#### Problem statement:
Go through the data below and copy each line that includes "What".

#### Record set:
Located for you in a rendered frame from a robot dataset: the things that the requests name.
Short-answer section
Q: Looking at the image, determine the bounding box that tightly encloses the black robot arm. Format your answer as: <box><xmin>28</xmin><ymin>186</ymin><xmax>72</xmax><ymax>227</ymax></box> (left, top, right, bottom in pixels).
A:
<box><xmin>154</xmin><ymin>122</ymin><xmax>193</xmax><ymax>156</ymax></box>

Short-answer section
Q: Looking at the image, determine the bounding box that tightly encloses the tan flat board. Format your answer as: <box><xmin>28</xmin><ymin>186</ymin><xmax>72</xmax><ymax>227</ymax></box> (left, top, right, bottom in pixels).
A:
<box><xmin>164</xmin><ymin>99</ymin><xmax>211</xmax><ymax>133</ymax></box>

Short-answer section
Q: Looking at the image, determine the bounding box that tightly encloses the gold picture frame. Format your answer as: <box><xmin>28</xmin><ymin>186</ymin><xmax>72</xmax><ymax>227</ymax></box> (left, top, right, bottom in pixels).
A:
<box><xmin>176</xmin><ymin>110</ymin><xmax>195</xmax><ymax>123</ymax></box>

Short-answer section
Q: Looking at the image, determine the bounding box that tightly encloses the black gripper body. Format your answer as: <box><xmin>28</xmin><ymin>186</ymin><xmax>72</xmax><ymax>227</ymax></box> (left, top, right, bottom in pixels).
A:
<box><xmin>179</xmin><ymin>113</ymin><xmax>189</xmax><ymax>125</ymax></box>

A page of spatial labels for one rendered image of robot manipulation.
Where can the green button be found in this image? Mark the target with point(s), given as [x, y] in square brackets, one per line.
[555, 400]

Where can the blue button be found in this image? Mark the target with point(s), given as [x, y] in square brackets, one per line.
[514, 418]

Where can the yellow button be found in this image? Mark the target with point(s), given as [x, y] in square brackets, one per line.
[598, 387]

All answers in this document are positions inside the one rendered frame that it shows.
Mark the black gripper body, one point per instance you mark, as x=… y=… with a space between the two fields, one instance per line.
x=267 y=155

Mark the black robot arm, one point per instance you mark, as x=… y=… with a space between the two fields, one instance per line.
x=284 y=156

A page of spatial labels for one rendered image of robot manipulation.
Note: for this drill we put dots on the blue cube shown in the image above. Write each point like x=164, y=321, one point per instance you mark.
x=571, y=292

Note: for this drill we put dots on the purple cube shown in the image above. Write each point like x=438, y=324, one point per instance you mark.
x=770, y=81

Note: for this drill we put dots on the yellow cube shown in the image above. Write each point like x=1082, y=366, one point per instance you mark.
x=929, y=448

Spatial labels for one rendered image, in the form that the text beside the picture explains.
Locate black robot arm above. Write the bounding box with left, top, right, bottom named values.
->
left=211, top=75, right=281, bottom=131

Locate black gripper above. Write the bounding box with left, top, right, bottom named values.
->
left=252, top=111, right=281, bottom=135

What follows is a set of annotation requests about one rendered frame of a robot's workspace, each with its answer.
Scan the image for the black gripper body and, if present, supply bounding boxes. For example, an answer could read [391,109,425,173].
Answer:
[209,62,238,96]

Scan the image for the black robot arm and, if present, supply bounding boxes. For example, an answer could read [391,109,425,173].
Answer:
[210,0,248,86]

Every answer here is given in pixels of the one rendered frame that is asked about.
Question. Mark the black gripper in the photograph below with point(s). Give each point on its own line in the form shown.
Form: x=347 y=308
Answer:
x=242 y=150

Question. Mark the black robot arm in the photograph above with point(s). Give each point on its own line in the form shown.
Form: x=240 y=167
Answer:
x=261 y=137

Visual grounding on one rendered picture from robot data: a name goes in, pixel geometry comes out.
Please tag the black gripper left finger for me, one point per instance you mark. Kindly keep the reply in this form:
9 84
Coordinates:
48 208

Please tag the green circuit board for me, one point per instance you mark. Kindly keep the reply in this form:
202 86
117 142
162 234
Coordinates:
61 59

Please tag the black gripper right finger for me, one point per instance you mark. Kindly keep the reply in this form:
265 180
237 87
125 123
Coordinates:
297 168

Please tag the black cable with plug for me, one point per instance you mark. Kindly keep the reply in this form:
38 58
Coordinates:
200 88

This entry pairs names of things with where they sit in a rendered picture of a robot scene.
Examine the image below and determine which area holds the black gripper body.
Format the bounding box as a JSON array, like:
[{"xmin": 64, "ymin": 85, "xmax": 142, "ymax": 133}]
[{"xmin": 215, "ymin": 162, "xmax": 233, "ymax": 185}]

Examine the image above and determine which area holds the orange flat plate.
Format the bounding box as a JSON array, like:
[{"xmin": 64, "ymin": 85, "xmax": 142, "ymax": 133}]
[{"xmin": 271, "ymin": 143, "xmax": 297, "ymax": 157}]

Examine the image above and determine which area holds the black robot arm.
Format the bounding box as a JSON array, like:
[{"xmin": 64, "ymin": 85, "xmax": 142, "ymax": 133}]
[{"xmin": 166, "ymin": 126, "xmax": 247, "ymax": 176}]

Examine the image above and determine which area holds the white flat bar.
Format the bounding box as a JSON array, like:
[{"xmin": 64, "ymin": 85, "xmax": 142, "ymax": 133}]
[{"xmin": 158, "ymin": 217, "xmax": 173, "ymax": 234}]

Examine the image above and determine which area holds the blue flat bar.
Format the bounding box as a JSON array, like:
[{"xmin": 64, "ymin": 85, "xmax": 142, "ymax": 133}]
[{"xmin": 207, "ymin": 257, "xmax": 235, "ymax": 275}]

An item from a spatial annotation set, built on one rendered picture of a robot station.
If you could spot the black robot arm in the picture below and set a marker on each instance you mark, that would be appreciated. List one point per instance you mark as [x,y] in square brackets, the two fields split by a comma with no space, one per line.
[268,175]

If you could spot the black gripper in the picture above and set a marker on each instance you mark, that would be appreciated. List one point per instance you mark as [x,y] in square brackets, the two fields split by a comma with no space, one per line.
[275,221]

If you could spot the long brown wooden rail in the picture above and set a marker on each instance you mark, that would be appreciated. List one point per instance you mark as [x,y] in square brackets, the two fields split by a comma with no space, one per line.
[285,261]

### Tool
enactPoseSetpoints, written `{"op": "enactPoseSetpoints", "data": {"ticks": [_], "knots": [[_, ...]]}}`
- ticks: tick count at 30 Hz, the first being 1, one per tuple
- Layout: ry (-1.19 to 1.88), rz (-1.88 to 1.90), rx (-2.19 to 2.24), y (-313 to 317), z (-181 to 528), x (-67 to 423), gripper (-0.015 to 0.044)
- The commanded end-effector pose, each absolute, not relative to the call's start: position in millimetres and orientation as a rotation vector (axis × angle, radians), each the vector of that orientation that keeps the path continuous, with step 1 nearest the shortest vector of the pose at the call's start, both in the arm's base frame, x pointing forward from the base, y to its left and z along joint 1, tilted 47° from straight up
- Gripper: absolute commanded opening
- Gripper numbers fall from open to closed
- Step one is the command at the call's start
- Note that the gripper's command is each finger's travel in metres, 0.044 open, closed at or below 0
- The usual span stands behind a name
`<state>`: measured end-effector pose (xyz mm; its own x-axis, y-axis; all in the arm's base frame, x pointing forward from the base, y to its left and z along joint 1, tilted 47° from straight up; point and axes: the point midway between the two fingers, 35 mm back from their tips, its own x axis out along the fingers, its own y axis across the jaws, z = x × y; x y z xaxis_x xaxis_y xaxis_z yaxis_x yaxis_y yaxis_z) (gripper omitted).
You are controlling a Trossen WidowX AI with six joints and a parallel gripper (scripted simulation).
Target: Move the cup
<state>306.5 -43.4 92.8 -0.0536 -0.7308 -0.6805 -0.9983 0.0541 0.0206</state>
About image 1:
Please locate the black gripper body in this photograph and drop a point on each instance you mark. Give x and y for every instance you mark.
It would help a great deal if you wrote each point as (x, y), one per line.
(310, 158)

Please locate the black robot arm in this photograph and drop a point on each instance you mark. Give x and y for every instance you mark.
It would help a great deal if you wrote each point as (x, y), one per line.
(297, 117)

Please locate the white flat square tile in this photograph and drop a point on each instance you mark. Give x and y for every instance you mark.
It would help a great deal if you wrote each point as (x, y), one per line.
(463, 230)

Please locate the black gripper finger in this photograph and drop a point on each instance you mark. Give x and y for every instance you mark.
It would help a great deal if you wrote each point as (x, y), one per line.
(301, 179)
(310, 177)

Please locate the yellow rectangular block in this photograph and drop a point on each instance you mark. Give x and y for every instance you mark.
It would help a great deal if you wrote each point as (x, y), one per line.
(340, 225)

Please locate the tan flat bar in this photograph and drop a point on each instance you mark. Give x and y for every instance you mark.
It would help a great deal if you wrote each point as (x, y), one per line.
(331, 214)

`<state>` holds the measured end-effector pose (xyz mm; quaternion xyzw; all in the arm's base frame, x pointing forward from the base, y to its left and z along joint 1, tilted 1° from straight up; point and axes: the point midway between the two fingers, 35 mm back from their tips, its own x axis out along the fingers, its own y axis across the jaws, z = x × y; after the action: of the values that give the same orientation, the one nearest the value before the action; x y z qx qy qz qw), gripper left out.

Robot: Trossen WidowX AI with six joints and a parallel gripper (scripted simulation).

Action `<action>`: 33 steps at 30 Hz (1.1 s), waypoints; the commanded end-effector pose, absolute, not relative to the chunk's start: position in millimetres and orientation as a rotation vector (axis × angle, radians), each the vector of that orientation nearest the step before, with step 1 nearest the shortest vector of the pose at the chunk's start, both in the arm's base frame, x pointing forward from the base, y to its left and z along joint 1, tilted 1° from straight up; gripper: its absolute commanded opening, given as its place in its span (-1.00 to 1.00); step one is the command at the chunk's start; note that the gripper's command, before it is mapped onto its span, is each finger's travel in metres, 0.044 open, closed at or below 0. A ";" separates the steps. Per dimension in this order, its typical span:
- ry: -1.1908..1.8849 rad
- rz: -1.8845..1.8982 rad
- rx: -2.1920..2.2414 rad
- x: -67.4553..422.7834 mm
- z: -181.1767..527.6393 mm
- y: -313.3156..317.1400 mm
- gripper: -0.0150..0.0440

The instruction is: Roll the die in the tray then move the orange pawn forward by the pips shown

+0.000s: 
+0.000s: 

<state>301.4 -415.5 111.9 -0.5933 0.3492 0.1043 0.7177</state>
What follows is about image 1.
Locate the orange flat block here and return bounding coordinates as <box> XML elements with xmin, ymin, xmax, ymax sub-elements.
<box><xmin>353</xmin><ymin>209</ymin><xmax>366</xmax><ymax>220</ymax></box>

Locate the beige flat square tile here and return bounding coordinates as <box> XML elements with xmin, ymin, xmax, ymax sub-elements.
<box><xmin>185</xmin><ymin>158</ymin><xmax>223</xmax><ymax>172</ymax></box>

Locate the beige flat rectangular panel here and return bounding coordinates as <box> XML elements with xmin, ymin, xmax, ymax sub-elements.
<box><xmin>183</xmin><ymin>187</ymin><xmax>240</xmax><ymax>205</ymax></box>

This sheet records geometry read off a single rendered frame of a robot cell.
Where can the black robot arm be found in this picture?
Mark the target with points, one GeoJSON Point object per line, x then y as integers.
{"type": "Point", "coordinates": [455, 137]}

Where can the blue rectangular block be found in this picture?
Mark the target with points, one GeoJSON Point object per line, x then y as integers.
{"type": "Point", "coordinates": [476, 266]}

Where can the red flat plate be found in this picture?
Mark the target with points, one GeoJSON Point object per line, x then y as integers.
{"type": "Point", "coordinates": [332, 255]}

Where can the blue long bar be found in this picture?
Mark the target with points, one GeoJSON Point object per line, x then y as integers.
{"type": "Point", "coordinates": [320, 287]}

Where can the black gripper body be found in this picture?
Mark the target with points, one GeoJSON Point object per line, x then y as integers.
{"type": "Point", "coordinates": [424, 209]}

#### Exercise response:
What follows is a set of annotation requests about one rendered frame of a robot's workspace, each with its answer.
What follows is about image 1.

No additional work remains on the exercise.